● The task
Below is a listing to transcribe in full and exactly; keep the pictures out.

● Data provided
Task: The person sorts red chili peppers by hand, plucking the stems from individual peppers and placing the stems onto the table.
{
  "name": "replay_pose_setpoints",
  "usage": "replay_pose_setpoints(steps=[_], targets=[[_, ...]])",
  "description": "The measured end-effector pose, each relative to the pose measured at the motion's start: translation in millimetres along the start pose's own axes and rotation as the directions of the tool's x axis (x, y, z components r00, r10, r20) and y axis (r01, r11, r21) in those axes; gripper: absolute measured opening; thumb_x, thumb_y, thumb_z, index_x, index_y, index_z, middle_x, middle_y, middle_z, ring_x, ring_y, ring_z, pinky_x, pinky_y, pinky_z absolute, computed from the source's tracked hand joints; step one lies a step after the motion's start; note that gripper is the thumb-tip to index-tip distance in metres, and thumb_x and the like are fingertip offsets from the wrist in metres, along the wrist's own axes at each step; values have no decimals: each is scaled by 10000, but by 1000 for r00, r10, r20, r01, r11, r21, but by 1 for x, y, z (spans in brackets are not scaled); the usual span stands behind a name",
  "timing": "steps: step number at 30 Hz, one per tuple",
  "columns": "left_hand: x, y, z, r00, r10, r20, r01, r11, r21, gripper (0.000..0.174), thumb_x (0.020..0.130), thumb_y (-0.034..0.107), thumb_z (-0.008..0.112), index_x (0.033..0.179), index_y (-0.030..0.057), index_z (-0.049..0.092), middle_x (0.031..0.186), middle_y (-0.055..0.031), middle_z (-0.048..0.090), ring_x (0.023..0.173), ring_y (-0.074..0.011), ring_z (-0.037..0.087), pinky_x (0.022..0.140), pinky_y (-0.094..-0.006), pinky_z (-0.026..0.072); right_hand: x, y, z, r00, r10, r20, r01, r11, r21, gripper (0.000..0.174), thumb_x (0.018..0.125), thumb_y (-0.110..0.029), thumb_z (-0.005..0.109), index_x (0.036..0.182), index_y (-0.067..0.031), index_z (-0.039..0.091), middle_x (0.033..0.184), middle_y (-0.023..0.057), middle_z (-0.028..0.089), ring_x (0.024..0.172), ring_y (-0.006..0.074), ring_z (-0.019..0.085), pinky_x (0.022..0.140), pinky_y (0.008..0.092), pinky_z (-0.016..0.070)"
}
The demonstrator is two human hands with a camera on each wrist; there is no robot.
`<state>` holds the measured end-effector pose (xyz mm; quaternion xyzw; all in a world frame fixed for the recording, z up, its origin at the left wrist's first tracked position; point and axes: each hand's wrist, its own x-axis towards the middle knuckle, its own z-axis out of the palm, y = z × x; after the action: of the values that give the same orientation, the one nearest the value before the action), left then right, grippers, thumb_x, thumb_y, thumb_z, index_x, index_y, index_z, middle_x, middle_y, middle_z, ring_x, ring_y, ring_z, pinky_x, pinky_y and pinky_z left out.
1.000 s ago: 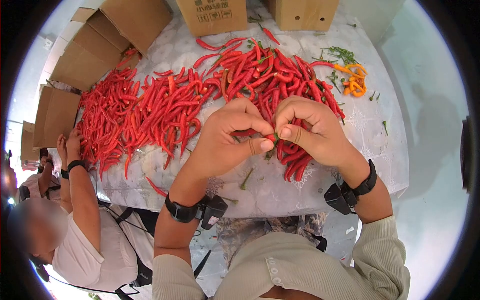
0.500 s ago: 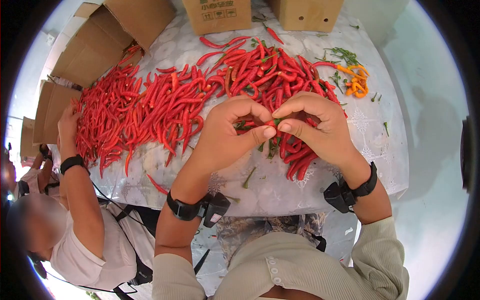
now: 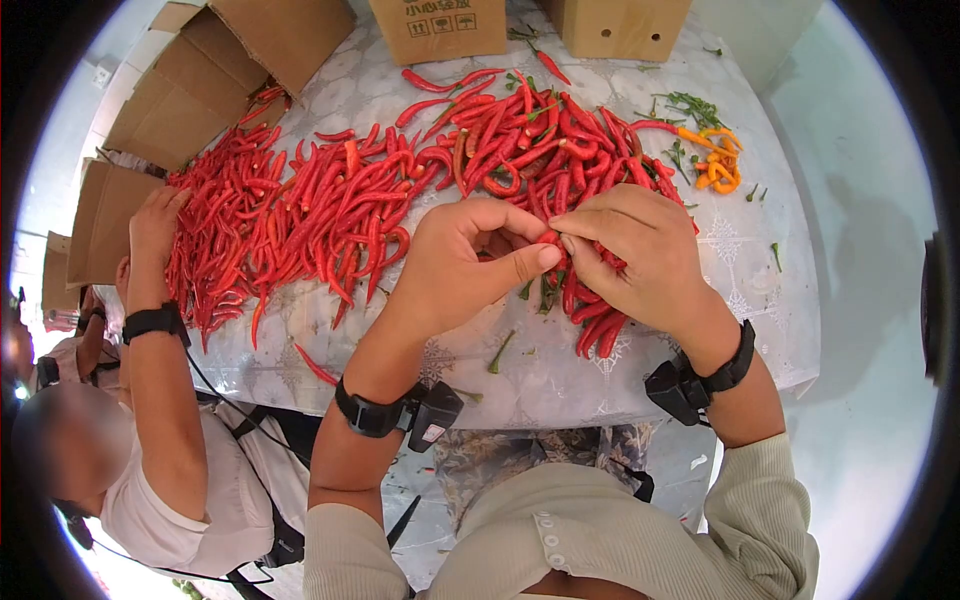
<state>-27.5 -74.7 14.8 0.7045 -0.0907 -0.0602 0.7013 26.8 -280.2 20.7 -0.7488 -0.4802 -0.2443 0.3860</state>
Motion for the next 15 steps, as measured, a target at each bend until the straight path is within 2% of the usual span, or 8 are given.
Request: replay_pose_setpoints(steps=[3,6,15], targets=[[0,-1,0,1000,22,6,-22,1000,8,212,848,81,768,1012,-21,680,920,-31,675,804,-79,619,699,-236,508,0,-1,1,1000,-5,-18,5,1000,2,196,696,-24,740,879,-64,681,788,63,645,681,240,639,608,346,530],[1,-2,3,997,76,-18,-76,997,19,184,843,116,773,954,-14,706,820,-28,685,699,-57,624,624,-210,505,0,-1,0,1000,-4,-25,4,1000,9,190,684,-17,730,858,-66,672,768,58,636,665,238,630,595,344,521],[1,0,4,992,124,23,-125,991,53,147,855,84,750,958,-13,709,831,-21,671,714,-58,619,632,-213,500,0,-3,-1,999,51,3,-51,998,41,150,678,-24,709,815,-66,661,749,57,627,651,240,613,587,348,504]])
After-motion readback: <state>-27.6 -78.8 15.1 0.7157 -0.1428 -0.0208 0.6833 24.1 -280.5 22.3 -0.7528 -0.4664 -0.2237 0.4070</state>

● Result for this exercise
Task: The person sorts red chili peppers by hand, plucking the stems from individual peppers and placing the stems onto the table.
{
  "name": "replay_pose_setpoints",
  "usage": "replay_pose_setpoints(steps=[_], targets=[[_, ...]])",
  "description": "The measured end-effector pose, each relative to the pose measured at the motion's start: translation in millimetres along the start pose's own axes and rotation as the directions of the tool's x axis (x, y, z components r00, r10, r20) and y axis (r01, r11, r21) in those axes; gripper: absolute measured opening; thumb_x, thumb_y, thumb_z, index_x, index_y, index_z, middle_x, middle_y, middle_z, ring_x, ring_y, ring_z, pinky_x, pinky_y, pinky_z absolute, computed from the source's tracked hand joints; step one lies a step after the motion's start; note that gripper is the thumb-tip to index-tip distance in metres, and thumb_x and the like are fingertip offsets from the wrist in metres, along the wrist's own axes at each step; values have no decimals: each is scaled by 10000, but by 1000 for r00, r10, r20, r01, r11, r21, but by 1 for x, y, z (spans in brackets are not scaled); the usual span stands behind a name",
  "timing": "steps: step number at 30 Hz, one per tuple",
  "columns": "left_hand: x, y, z, r00, r10, r20, r01, r11, r21, gripper (0.000..0.174), thumb_x (0.020..0.130), thumb_y (-0.034..0.107), thumb_z (-0.008..0.112), index_x (0.033..0.179), index_y (-0.030..0.057), index_z (-0.049..0.092), middle_x (0.031..0.186), middle_y (-0.055..0.031), middle_z (-0.048..0.090), ring_x (0.023..0.173), ring_y (-0.074..0.011), ring_z (-0.037..0.087), pinky_x (0.022..0.140), pinky_y (-0.094..-0.006), pinky_z (-0.026..0.072); right_hand: x, y, z, r00, r10, r20, r01, r11, r21, gripper (0.000..0.174), thumb_x (0.018..0.125), thumb_y (-0.110..0.029), thumb_z (-0.005..0.109), index_x (0.036..0.182), index_y (-0.067..0.031), index_z (-0.039..0.091), middle_x (0.033..0.184), middle_y (-0.023..0.057), middle_z (-0.028..0.089), ring_x (0.024..0.172), ring_y (-0.006..0.074), ring_z (-0.019..0.085), pinky_x (0.022..0.140), pinky_y (0.008..0.092), pinky_z (-0.016..0.070)"
}
The demonstrator is two human hands with a camera on each wrist; there is no robot.
`<state>` holds the measured end-effector pose (xyz mm; quaternion xyzw; all in a world frame fixed for the recording, z up, its origin at the left wrist's first tracked position; point and axes: each hand's wrist, its own x-axis towards the middle knuckle, its own z-axis out of the palm, y = z × x; after the action: of the values that give the same orientation, the one nearest the value before the action), left then right, grippers, thumb_x, thumb_y, thumb_z, index_x, index_y, index_z, middle_x, middle_y, middle_z, ring_x, ring_y, ring_z, pinky_x, pinky_y and pinky_z left out.
1.000 s ago: 
0.500 s ago: 
now: 
<state>-27.5 -74.7 14.8 0.7045 -0.0907 -0.0602 0.7013 26.8 -280.2 20.7 -0.7488 -0.4802 -0.2443 0.3860</state>
Motion for the next 15 steps, as measured, a target at each bend until the straight path is within 2% of the usual span, or 8 are given.
Request: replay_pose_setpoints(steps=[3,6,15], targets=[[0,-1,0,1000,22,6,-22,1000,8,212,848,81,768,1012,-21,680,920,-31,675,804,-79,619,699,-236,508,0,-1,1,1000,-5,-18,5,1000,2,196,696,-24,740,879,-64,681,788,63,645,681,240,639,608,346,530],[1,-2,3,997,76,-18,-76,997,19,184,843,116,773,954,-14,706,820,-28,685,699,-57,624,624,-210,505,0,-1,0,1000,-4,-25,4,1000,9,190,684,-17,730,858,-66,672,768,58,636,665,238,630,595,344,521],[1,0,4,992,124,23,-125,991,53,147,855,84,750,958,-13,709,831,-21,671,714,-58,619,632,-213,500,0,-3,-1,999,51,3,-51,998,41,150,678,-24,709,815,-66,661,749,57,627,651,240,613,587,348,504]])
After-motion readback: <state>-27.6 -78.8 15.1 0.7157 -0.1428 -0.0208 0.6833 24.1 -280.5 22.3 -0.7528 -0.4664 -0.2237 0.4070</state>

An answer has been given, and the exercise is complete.